Cuando le pregunté a un amigo cómo andaba su madre, me dijo que la demencia senil le había robado su capacidad de recordar muchos nombres y acontecimientos del pasado. «Aun así —agregó—, todavía puede sentarse al piano y, sin la partitura, tocar de memoria himnos hermosos».
Hace 2.500 años, Platón y Aristóteles escribieron sobre el poder auxiliador y sanador de la música. Pero, siglos antes, el registro bíblico estaba saturado de canciones.

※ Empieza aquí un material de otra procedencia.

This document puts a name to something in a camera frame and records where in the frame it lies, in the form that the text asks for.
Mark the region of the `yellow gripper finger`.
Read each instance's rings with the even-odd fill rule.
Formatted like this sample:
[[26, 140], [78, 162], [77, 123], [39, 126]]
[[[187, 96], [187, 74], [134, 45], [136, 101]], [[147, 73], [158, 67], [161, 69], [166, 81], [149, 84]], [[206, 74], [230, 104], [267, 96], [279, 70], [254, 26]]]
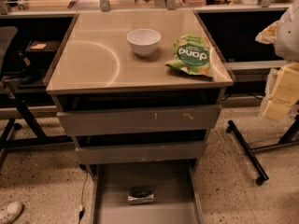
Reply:
[[299, 63], [290, 63], [268, 75], [262, 114], [271, 120], [282, 119], [299, 101]]

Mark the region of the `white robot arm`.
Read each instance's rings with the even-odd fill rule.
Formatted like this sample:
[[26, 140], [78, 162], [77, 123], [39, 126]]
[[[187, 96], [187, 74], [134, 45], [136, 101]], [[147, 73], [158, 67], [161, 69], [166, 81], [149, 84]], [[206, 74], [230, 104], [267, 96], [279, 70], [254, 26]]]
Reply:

Desde la primera mención de Jubal, «padre de todos los que tocan arpa y flauta» (Génesis 4:21), hasta aquellos que «cantan el cántico de Moisés siervo de Dios, y el cántico del Cordero» (Apocalipsis 15:3), las páginas de la Biblia resuenan de música. Salmos, llamado a menudo «el himnario bíblico», nos señala el amor y la fidelidad de Dios. El libro concluye con un llamado incesante a adorar: «Todo lo que respira alabe al Señor. Aleluya» (Salmo 150:6).
Como nunca antes en la historia, hoy necesitamos que Dios ministre con música nuestro corazón. Sea lo que sea que enfrentemos durante el día, que la noche nos encuentre cantando: «Fortaleza mía, a ti cantaré; porque eres, oh Dios, mi refugio, el Dios de mi misericordia» (59:17).